Work to complete: Your answer is the lines below, exactly, from the one that contains "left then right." through the one that contains "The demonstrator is", both included.

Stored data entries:
*** Block opens ***

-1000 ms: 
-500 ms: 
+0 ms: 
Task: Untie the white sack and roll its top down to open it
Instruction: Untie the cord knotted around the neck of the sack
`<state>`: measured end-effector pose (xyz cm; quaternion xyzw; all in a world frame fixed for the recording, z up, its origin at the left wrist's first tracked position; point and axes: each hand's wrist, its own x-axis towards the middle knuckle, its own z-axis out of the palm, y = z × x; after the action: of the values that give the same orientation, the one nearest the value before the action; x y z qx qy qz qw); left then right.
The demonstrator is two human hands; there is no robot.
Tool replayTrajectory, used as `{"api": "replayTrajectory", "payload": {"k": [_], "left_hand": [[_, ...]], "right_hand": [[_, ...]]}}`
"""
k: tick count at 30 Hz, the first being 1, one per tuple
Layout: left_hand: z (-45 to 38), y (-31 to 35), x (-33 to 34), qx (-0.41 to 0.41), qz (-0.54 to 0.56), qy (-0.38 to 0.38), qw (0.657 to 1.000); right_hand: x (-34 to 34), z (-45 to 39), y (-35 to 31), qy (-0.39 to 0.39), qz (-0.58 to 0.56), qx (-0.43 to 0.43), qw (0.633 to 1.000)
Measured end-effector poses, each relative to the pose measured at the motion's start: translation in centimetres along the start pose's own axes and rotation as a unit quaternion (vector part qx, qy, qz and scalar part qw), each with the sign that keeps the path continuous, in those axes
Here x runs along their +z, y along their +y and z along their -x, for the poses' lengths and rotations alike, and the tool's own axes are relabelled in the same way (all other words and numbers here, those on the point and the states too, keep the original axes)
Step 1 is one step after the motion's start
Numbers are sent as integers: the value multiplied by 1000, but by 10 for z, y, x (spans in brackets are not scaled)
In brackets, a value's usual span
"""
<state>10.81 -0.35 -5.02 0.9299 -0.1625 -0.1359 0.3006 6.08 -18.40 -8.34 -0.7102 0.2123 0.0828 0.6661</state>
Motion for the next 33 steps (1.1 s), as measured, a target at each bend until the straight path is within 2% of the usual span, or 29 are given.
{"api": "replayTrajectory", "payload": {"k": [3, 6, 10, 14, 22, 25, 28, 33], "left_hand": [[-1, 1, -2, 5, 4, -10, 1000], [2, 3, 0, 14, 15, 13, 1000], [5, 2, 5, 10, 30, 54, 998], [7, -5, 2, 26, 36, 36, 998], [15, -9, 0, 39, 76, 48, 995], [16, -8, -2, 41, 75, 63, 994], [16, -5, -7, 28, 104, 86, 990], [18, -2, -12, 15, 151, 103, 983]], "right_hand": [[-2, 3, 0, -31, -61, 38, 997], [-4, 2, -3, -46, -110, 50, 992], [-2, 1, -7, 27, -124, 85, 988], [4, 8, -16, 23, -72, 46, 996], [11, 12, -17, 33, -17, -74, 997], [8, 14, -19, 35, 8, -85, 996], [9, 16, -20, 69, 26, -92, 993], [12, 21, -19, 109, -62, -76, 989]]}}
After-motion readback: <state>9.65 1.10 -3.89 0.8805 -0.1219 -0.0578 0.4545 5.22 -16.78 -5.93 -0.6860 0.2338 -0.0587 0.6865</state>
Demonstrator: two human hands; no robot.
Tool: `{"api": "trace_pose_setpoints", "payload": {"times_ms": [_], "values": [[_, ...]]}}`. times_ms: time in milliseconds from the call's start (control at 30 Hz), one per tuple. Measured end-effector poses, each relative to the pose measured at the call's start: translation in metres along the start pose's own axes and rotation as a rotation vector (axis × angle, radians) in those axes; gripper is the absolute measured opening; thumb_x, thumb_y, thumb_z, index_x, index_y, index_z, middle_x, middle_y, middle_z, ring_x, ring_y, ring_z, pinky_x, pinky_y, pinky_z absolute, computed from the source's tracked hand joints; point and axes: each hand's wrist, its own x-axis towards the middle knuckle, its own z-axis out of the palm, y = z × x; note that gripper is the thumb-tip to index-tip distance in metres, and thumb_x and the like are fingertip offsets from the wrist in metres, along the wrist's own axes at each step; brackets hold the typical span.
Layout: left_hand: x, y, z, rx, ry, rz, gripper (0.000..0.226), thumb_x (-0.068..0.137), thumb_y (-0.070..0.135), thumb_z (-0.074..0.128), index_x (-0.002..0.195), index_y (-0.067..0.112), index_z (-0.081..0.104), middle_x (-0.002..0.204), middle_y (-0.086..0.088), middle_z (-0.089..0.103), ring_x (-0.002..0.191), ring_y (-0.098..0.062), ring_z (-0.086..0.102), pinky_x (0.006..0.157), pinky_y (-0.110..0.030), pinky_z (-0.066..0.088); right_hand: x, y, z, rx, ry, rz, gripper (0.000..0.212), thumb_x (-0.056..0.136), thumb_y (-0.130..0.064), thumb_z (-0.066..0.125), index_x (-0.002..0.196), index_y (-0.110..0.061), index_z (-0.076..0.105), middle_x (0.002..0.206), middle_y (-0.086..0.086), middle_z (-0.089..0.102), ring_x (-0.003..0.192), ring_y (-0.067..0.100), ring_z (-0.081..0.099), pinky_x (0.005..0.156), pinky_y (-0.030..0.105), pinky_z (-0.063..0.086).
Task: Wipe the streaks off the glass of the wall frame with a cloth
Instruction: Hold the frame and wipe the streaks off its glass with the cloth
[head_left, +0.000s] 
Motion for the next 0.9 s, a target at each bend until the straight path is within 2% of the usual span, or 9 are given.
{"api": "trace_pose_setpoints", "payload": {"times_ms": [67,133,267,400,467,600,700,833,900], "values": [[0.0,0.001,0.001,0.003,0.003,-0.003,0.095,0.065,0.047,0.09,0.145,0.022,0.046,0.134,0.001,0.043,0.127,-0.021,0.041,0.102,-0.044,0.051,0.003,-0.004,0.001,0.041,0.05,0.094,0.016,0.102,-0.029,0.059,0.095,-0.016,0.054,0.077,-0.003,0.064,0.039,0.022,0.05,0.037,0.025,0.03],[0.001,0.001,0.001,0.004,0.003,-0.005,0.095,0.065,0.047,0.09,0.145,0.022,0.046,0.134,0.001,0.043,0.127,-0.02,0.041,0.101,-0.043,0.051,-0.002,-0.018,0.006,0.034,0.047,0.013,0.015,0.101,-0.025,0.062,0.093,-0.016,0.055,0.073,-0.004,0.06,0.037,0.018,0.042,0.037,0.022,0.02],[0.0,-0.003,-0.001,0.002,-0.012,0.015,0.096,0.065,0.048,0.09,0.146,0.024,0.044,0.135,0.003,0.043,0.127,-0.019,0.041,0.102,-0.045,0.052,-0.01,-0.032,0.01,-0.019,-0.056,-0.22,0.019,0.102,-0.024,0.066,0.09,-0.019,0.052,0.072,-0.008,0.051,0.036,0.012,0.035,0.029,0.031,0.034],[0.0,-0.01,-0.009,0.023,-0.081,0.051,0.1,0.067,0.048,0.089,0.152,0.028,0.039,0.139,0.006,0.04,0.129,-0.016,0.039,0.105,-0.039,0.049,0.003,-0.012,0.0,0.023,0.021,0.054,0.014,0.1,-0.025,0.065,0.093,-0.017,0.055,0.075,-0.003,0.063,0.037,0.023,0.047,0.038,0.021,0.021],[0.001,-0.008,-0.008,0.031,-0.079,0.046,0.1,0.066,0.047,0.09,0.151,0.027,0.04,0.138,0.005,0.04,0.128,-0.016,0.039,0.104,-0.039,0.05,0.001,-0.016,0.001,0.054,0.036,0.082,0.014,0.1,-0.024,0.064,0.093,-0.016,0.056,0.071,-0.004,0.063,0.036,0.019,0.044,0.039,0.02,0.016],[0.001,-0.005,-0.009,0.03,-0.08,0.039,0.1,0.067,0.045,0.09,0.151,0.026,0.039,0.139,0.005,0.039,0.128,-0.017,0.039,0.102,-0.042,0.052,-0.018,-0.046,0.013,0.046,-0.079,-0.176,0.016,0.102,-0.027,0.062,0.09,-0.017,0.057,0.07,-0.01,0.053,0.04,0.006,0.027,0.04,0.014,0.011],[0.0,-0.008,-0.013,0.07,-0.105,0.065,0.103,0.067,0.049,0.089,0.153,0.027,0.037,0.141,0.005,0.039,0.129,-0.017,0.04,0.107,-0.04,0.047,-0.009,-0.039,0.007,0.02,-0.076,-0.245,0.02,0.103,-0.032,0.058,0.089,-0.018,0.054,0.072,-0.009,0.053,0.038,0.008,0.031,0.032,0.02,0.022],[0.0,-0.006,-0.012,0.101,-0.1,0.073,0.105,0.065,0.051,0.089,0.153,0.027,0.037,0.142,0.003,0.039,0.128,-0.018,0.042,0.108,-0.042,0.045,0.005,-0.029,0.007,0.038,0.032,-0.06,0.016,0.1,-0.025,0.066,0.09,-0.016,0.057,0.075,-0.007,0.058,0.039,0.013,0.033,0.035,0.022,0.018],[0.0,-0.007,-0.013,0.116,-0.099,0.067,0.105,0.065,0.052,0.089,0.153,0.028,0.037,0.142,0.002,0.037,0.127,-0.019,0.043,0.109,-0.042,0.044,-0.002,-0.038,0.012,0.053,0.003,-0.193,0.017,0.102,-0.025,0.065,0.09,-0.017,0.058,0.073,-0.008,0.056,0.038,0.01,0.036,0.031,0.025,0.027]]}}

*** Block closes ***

Output of the exercise:
`<state>`: measured end-effector pose (xyz cm; quaternion xyzw; all in a world frame fixed for the recording, z up, its origin at the left wrist's first tracked position; point and axes: each hand's wrist, its own x-axis towards the middle knuckle, its own z-axis out of the palm, y = z × x; after the action: of the values that give the same orientation, the one nearest the value before the action; x y z qx qy qz qw); left then right.
The demonstrator is two human hands; there is no robot.

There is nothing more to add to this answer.